:: Work instruction ::
Look through the entries below and say how many lines contain the string "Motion". Give the number only.

── Exercise data ──

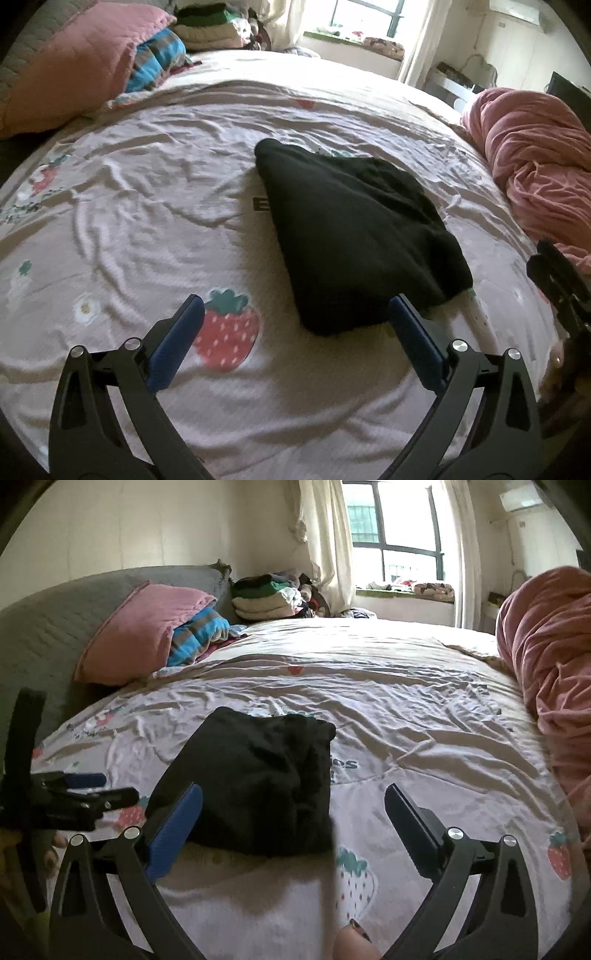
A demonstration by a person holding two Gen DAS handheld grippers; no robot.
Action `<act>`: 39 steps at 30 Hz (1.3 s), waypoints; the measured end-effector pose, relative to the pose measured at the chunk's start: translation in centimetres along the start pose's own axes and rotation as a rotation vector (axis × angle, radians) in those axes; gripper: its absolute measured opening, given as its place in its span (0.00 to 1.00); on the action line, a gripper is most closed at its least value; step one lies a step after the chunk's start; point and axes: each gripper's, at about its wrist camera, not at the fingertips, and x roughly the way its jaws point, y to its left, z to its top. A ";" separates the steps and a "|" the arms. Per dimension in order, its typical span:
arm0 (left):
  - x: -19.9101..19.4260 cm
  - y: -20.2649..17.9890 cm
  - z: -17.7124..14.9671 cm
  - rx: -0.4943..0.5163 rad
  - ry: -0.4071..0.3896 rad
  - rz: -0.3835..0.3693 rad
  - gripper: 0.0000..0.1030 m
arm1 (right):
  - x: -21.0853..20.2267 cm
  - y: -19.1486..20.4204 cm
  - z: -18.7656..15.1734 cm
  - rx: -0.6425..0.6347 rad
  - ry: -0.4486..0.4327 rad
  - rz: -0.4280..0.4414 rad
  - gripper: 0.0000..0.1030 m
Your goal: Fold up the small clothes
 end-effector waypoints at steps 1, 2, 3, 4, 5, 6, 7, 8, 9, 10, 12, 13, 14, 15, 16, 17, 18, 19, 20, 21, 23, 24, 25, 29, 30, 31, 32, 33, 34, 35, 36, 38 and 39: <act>-0.5 0.1 -0.5 0.001 -0.010 0.004 0.91 | -0.6 0.3 -0.3 -0.009 -0.006 -0.011 0.96; -0.9 0.3 -0.8 0.001 -0.016 0.006 0.91 | -0.9 0.5 -0.6 -0.014 -0.011 -0.018 0.96; -1.3 0.5 -1.3 0.000 -0.022 0.008 0.91 | -1.3 0.8 -0.9 -0.021 -0.014 -0.020 0.96; -1.7 0.6 -1.7 0.002 -0.028 0.008 0.91 | -1.7 1.0 -1.2 -0.022 -0.017 -0.025 0.96; -2.0 0.7 -2.1 0.005 -0.032 0.011 0.91 | -2.0 1.2 -1.5 -0.026 -0.021 -0.029 0.96; -2.4 0.8 -2.6 0.009 -0.037 0.015 0.91 | -2.2 1.4 -1.8 -0.030 -0.024 -0.032 0.96; -2.7 0.9 -2.9 0.012 -0.043 0.015 0.91 | -2.5 1.6 -2.1 -0.032 -0.032 -0.044 0.96; -3.1 1.0 -3.4 0.013 -0.049 0.017 0.91 | -2.7 1.7 -2.3 -0.032 -0.036 -0.051 0.96; -3.3 1.1 -3.7 0.013 -0.052 0.016 0.91 | -2.9 1.9 -2.5 -0.030 -0.040 -0.055 0.96; -3.6 1.2 -4.0 0.013 -0.058 0.013 0.91 | -3.1 2.1 -2.8 -0.023 -0.042 -0.057 0.96; -4.1 1.4 -4.5 0.012 -0.070 0.012 0.91 | -3.5 2.5 -3.2 -0.018 -0.038 -0.051 0.96; -4.4 1.5 -4.8 0.013 -0.077 0.015 0.91 | -3.5 2.7 -3.4 -0.020 -0.031 -0.050 0.96; -4.6 1.5 -5.1 0.012 -0.083 0.017 0.91 | -3.6 2.9 -3.6 -0.022 -0.026 -0.053 0.96; -4.8 1.6 -5.5 0.013 -0.087 0.016 0.91 | -3.7 3.0 -3.9 -0.023 -0.021 -0.061 0.96; -5.0 1.7 -5.8 0.014 -0.093 0.015 0.91 | -3.9 3.1 -4.1 -0.025 -0.018 -0.066 0.96; -5.1 1.7 -6.0 0.015 -0.098 0.015 0.91 | -3.9 3.2 -4.3 -0.025 -0.015 -0.071 0.96; -5.3 1.8 -6.4 0.016 -0.104 0.019 0.91 | -4.1 3.4 -4.7 -0.025 -0.010 -0.076 0.96; -5.3 1.8 -6.7 0.014 -0.105 0.020 0.91 | -4.1 3.5 -4.9 -0.027 -0.005 -0.079 0.96; -5.2 1.9 -6.9 0.012 -0.103 0.018 0.91 | -4.2 3.7 -5.1 -0.029 -0.004 -0.087 0.96; -5.2 2.0 -7.3 0.009 -0.102 0.015 0.91 | -4.4 3.9 -5.4 -0.034 -0.003 -0.095 0.96; -5.2 2.0 -7.8 0.007 -0.102 0.015 0.91 | -4.6 4.3 -6.0 -0.040 0.000 -0.113 0.96; -5.2 2.0 -8.1 0.007 -0.103 0.014 0.91 | -4.7 4.4 -6.3 -0.036 0.004 -0.118 0.96; -5.1 2.1 -8.3 0.007 -0.101 0.013 0.91 | -4.8 4.4 -6.7 -0.029 0.008 -0.118 0.96; -4.9 2.3 -9.0 0.001 -0.096 0.020 0.91 | -4.3 4.5 -8.4 -0.002 0.070 -0.136 0.96; -4.9 2.4 -9.1 -0.002 -0.095 0.019 0.91 | -4.2 4.5 -8.7 0.004 0.084 -0.138 0.96; -4.9 2.5 -9.2 -0.005 -0.093 0.017 0.91 | -4.0 4.5 -9.0 0.009 0.093 -0.142 0.96; -4.9 2.6 -9.3 -0.007 -0.092 0.019 0.91 | -3.9 4.6 -9.4 0.012 0.105 -0.142 0.96; -4.8 2.7 -9.3 -0.011 -0.090 0.023 0.91 | -3.8 4.7 -9.6 0.013 0.112 -0.142 0.96; -4.8 2.7 -9.3 -0.012 -0.089 0.024 0.91 | -3.6 4.7 -9.8 0.017 0.120 -0.145 0.96; -4.8 2.7 -9.4 -0.011 -0.090 0.025 0.91 | -3.5 4.8 -9.9 0.018 0.124 -0.144 0.96; -4.8 2.8 -9.4 -0.011 -0.090 0.025 0.91 | -3.5 4.9 -10.0 0.018 0.127 -0.144 0.96; -4.8 2.8 -9.4 -0.011 -0.091 0.025 0.91 | -3.4 5.0 -10.0 0.018 0.129 -0.143 0.96; -4.9 2.7 -9.4 -0.010 -0.092 0.027 0.91 | -3.4 5.0 -9.9 0.018 0.130 -0.142 0.96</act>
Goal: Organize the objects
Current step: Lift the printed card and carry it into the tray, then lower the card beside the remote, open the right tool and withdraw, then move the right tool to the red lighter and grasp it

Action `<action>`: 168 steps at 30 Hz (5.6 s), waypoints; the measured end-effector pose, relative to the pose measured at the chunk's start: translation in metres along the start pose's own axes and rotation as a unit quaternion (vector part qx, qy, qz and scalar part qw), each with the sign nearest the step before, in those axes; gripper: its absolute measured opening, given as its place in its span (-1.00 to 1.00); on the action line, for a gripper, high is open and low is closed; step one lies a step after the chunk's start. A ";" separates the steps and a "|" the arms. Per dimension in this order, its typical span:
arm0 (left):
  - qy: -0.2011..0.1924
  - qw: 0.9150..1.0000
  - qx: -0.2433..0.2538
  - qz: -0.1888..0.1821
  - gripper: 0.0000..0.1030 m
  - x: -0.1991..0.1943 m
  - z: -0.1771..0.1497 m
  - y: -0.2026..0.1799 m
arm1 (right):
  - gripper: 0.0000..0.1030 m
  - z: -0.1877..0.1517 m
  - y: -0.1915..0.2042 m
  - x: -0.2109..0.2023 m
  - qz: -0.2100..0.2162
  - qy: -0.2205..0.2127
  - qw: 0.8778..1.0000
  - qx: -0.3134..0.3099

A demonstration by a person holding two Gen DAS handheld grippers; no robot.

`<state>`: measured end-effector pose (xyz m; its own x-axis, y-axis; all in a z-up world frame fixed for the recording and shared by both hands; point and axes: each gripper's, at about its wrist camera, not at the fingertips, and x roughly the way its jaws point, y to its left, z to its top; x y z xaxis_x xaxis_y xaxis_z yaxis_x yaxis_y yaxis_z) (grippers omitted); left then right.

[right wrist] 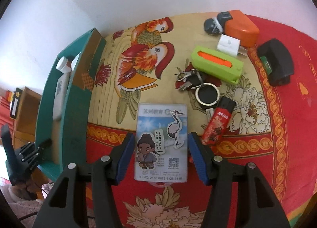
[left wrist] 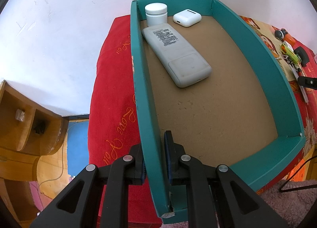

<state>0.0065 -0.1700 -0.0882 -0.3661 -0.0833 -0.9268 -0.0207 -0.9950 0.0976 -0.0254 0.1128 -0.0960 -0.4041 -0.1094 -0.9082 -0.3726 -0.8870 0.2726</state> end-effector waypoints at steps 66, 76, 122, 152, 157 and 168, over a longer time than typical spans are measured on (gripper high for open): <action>-0.011 1.000 -0.001 -0.001 -0.72 0.008 0.011 0.001 | 0.10 0.072 0.240 0.110 -0.089 0.024 0.971 -0.219; -0.012 1.000 -0.002 0.000 -0.72 0.008 0.012 0.000 | 0.17 0.065 0.231 0.101 -0.089 0.020 0.971 -0.219; -0.006 1.000 -0.005 0.001 -0.72 0.013 0.011 -0.002 | 0.21 0.007 0.108 -0.018 -0.136 -0.029 0.985 -0.098; -0.003 1.000 -0.003 0.005 -0.72 0.014 0.014 -0.004 | 0.21 -0.019 -0.020 -0.027 -0.112 -0.014 0.990 0.085; -0.004 1.000 -0.001 0.005 -0.72 0.013 0.012 -0.003 | 0.21 -0.012 -0.021 -0.016 -0.106 -0.016 0.989 0.101; -0.004 1.000 0.000 0.004 -0.72 0.015 0.016 0.001 | -0.17 -0.008 -0.018 -0.001 -0.123 -0.001 0.989 0.085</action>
<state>-0.0138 -0.1710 -0.0966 -0.3730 -0.0901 -0.9235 -0.0176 -0.9944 0.1041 -0.0118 0.1247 -0.1029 -0.2863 0.1010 -0.9528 -0.5953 -0.7979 0.0943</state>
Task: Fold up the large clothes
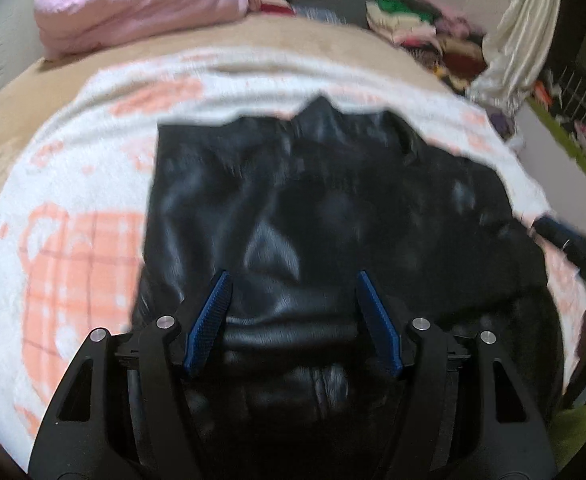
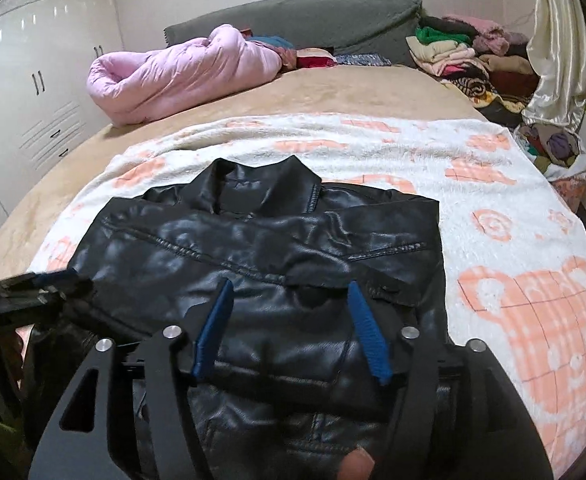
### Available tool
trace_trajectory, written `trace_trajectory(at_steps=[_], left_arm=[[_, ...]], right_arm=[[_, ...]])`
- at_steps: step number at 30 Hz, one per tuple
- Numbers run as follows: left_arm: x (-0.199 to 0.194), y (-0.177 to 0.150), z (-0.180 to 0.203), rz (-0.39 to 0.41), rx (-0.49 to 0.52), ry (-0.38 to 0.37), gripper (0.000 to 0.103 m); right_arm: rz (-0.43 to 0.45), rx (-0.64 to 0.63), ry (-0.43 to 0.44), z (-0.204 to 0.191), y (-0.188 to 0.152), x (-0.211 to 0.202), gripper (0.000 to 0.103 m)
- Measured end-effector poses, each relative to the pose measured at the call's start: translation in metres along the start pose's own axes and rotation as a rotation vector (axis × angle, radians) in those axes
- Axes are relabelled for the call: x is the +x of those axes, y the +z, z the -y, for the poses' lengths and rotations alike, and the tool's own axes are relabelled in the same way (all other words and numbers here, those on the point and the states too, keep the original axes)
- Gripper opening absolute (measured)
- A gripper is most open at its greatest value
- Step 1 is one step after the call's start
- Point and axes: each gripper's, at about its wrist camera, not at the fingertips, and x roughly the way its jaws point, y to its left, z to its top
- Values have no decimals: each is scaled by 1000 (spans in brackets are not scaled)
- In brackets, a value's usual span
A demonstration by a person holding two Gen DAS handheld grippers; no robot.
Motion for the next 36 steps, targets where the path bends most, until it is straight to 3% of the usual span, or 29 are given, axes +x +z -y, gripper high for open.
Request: trace_trajectory(at_steps=[5,8,11,13,18,22,25,27,36], left_arm=[[13,-11,6,3,40,48,57],[15,-10,1,1,22,29,57],[14,-10,-2,5,18,20,57],[13,-11,-2,8,15,15,57],[6,-13,-2,26,6,9,57],[-2,-14,-3,26,0,3,58],[-6,-15,-2,24,-7,-7,63],[-10,-14,0,26,-9,-14,65],[-16,-10,7,22,-12,-28,78]], right_arm=[[-19,-54,33,-23,-10,3,61],[-50,-85,3,-31,-18,12,64],[-149,-90,-94,-23,-31,33,66],[-194,-63,-99,-14,-41,45,65],[-179,-28,-76,-10,-42,45,65],[-116,29,-12,-4,-36,24,67],[-93,56,12,-1,-31,11,73],[-82,59,4,-1,-30,3,84],[-45,77,0,4,-25,-13,96]])
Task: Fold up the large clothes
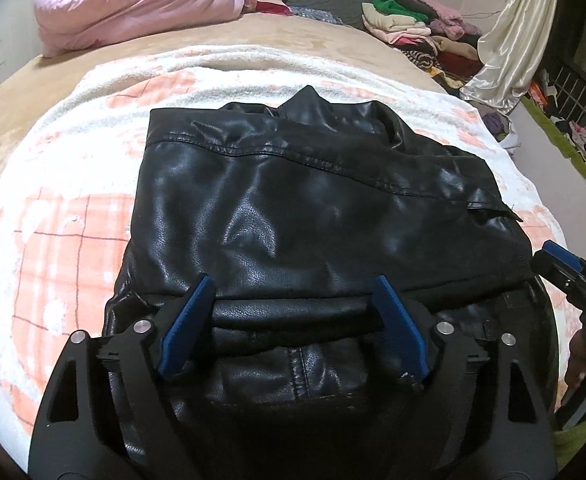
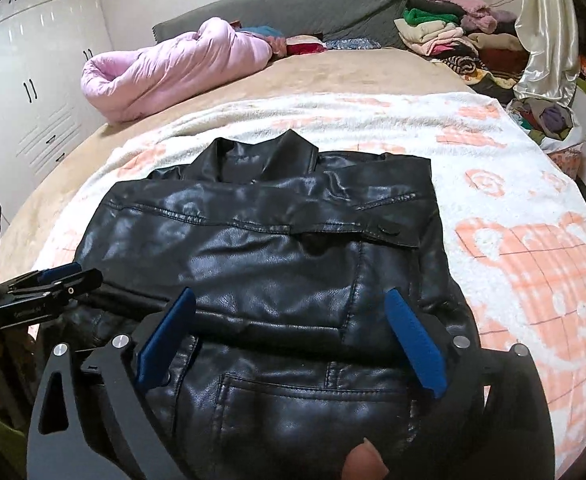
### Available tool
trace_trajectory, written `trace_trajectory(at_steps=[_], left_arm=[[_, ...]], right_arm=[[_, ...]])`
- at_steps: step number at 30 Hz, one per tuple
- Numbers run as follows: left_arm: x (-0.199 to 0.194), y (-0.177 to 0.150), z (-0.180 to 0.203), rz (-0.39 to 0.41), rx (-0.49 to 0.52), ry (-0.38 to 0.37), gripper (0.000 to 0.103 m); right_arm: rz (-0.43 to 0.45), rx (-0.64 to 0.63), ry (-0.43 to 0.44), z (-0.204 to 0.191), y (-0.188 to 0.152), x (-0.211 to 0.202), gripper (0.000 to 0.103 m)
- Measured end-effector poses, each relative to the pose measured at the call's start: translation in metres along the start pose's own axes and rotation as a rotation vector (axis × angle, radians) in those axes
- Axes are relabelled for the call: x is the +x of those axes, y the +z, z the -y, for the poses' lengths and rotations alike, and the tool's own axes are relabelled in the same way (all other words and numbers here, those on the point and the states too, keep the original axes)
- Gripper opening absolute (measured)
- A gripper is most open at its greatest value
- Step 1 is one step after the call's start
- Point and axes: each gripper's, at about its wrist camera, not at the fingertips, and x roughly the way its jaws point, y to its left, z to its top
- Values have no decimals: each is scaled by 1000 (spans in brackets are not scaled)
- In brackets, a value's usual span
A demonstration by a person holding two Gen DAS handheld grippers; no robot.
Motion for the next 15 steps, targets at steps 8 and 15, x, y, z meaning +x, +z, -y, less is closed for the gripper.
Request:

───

:: Output for this task ::
2